Considerable variedad y potencia multigenérica exhibió el cine brasileño. A partir de una profundización casi insostenible, por obstinada, en el rostro, los sentimientos y las sensaciones de una mujer abandonada, El abismo plateado, del consagrado Karim Ainouz, recicla y elude, supera y asimila los códigos del melodrama, en la sublimación de uno de los temas omnipresentes en las películas de este año: la soledad, el desamor, la falta de solidaridad, la ingente dificultad para asumir y sostener la comunión con otras personas. (El tema domina al interior de Las acacias, Verano, Un cuento chino, Chamaco, Marina, El chico que miente, El premio y algunas otras).
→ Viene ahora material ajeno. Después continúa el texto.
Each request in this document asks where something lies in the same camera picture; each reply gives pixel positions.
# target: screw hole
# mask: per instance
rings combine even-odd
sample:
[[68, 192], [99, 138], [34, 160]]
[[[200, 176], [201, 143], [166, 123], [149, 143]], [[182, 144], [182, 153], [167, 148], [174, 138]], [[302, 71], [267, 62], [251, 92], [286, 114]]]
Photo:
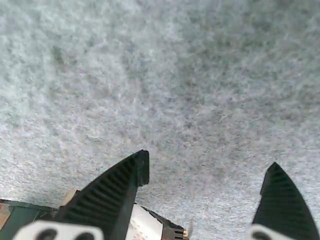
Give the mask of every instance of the screw hole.
[[36, 237], [36, 240], [54, 240], [56, 235], [57, 231], [52, 228], [49, 228], [40, 232], [39, 235]]
[[84, 232], [77, 236], [75, 240], [95, 240], [95, 237], [89, 232]]
[[255, 240], [272, 240], [267, 234], [262, 231], [256, 231], [252, 234], [253, 239]]

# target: carpet
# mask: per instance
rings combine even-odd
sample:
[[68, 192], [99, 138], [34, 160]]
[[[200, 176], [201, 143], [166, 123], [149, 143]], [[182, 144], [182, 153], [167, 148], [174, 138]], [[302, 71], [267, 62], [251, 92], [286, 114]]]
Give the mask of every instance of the carpet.
[[273, 162], [319, 226], [319, 0], [0, 0], [0, 53], [0, 198], [145, 149], [137, 202], [194, 240], [241, 238]]

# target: ridged rubber pad
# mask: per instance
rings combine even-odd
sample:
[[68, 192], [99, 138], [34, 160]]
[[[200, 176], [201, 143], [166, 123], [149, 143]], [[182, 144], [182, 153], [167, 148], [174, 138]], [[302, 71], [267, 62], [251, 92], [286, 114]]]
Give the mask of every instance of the ridged rubber pad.
[[105, 240], [124, 240], [138, 187], [149, 183], [149, 152], [138, 151], [81, 190], [54, 221], [99, 227]]
[[267, 170], [261, 201], [252, 224], [260, 224], [295, 240], [319, 240], [311, 213], [293, 181], [277, 164]]

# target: gray carpet
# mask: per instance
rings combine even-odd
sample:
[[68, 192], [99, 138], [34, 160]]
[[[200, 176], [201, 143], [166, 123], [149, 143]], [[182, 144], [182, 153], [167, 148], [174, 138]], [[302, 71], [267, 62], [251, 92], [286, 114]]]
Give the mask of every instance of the gray carpet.
[[0, 198], [58, 206], [149, 150], [138, 203], [240, 239], [265, 171], [320, 223], [319, 0], [0, 0]]

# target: circuit board
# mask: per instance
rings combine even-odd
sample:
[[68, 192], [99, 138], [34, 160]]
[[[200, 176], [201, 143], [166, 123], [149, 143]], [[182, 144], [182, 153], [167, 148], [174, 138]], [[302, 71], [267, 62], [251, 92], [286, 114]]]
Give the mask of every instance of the circuit board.
[[0, 239], [12, 239], [21, 227], [36, 220], [51, 220], [78, 192], [69, 190], [59, 208], [0, 199]]
Ainouz emociona y convence con una película irregular y extrema, beneficiada por la descomunal honestidad de la actriz Alessandra Negrini, al tiempo que demuestra con creces los vasos comunicantes que existen entre la cancionística, el melodrama cinematográfico o la telenovela, tres producciones culturales del mayor relieve en todos los tiempos de América Latina.

Rodrigo Santoro por Heleno, junto con Germán de Silva por Las acacias, se convierte en postulante sólido para el premio Coral a la mejor actuación masculina. Un esfuerzo épico, en todos los órdenes, desplegó Santoro para convertirse en un futbolista muy famoso en los años 40, un hombre egocéntrico, violento y mujeriego, con una enorme capacidad de desintegración —similar a la que exhibía el protagonista de El toro salvaje, filme de Martin Scorsese que indudablemente sirvió de referencia— y todo ello se evidencia en una película formalista, reiterativa, con grandes problemas de estructura, pero que se salva y brilla por encima de otras muchas por el sostenido virtuosismo del actor protagónico, en sintonía con una fotografía deslumbrante, en blanco y negro, del maestro Walter Carvalho.
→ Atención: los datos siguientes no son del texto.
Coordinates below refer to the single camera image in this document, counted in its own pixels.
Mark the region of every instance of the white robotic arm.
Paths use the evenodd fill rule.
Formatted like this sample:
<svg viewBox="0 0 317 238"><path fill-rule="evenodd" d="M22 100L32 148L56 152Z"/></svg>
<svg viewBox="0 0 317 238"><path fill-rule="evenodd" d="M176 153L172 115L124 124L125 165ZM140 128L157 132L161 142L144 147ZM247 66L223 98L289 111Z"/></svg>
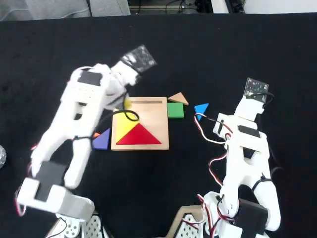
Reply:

Hay muchos niños protagonizando películas en este Festival. Además de nuestra Habanastation, está la encantadora bebita de Las acacias; en la road movie delirante y a ratos inspiradísima que es El chico que miente; en los adolescentes atrapados en triángulo de No quiero regresar solo; en la rebeldía y ascenso al conocimiento de las niñas que son el centro de En el nombre de la hija, de la ecuatoriana Tania Hermida; y en El premio, de Paula Markovitch. Esta última, con producción mexicana y personajes argentinos, destila la narración indirecta, el detalle tenue, la alusión metafórica, para aludir, reitero que con máxima distinción y pudor, a las historias muchas veces relatadas por las cinematografías de esta parte del mundo sobre persecución y represión, intolerancia, desaparecidos, militarismo y tortura.

El premio, al igual que En el nombre de la hija, representan apuestas por una estética y un tratamiento de las historias que recrea el cine intimista y personal, aunque singularmente inclinado a descansar, y a respirar, a la sombra prodigiosa de nuestras realidades políticas, económicas y sociales más perturbadoras.